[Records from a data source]
○ ○ ○ ○ ○ ○ ○

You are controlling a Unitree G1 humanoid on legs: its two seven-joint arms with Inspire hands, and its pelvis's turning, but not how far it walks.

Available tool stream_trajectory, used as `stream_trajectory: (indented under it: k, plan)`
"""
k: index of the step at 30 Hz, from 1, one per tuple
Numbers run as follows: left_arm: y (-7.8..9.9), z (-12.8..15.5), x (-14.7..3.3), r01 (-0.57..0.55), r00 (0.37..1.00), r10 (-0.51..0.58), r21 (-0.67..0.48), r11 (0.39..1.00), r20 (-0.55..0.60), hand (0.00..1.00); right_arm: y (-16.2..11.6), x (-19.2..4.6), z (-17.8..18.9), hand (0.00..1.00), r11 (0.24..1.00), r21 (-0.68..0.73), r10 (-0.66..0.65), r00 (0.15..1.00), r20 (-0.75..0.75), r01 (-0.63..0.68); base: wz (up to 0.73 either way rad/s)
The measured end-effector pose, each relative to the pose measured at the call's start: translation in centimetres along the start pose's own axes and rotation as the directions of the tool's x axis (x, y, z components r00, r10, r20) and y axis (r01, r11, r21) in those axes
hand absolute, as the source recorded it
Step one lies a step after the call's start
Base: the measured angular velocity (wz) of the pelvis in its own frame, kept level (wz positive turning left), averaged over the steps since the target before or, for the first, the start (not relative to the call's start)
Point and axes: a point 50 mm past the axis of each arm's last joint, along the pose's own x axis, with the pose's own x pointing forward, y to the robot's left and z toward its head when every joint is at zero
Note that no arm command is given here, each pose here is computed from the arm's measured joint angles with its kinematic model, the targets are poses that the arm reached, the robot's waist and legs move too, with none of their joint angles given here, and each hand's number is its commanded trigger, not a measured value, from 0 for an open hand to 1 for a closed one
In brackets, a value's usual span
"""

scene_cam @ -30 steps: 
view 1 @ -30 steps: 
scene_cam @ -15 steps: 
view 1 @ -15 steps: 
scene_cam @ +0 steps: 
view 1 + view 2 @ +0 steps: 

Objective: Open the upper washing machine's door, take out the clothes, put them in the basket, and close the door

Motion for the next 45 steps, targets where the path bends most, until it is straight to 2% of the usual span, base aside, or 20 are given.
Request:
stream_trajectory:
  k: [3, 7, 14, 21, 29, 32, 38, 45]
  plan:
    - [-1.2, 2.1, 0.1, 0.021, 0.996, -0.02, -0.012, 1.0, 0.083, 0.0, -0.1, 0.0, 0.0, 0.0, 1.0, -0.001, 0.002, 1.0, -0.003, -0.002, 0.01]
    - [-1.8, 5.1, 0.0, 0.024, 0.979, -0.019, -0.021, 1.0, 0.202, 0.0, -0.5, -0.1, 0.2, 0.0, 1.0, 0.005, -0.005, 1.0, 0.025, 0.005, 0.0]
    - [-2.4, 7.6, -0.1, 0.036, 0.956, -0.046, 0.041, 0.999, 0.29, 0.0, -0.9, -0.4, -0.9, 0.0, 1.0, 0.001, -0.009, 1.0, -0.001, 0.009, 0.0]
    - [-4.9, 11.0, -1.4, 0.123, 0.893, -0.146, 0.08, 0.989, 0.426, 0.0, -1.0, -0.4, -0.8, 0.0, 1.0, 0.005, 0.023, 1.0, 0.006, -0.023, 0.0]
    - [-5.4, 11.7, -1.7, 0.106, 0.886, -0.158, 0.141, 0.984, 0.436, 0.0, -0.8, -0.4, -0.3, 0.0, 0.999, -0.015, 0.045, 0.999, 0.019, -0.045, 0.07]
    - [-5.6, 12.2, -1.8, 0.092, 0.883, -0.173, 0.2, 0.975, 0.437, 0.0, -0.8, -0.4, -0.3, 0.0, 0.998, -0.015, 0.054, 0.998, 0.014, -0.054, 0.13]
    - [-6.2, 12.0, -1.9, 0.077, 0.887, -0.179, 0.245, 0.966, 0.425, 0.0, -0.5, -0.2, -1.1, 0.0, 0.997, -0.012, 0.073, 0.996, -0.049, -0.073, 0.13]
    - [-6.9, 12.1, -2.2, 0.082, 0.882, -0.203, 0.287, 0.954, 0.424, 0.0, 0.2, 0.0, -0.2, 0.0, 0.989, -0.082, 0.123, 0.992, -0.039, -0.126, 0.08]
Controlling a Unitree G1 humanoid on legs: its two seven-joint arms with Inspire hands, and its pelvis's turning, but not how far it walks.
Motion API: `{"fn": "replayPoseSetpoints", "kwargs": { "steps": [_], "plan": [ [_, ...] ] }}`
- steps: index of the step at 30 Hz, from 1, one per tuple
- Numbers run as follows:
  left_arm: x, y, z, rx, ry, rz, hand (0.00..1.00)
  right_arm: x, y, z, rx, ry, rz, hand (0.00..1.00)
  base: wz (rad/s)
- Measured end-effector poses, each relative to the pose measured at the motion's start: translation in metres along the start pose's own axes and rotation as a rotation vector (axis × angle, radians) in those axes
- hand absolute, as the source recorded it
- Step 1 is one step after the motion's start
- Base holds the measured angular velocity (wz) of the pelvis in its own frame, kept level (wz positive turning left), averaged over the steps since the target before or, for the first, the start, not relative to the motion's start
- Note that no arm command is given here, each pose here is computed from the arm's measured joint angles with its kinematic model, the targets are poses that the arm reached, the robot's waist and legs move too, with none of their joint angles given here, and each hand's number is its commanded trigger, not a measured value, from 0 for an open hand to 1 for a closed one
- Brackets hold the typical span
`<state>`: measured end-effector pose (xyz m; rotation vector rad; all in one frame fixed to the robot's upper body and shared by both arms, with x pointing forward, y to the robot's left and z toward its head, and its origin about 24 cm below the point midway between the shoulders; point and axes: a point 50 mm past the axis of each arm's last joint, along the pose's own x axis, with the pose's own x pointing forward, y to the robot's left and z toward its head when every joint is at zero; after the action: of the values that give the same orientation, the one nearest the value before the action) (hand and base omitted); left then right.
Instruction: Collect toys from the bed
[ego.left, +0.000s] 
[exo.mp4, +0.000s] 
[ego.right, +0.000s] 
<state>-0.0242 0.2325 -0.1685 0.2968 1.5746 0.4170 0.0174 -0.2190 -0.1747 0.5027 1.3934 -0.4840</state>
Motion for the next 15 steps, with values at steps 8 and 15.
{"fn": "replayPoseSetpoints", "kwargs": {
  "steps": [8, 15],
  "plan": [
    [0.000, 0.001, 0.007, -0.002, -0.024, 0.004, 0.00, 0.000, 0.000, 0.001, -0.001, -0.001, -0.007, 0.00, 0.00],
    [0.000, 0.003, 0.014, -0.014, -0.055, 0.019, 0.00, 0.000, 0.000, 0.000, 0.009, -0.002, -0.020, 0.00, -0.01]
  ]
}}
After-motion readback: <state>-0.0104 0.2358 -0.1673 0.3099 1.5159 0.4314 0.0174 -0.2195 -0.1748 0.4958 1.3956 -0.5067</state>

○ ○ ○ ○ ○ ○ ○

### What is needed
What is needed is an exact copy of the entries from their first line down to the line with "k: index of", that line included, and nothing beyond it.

### Solution to this task
You are controlling a Unitree G1 humanoid on legs: its two seven-joint arms with Inspire hands, and its pelvis's turning, but not how far it walks.

Available tool stream_trajectory, used as `stream_trajectory: (indented under it: k, plan)`
"""
k: index of the step at 30 Hz, from 1, one per tuple

Work on this exercise is now complete.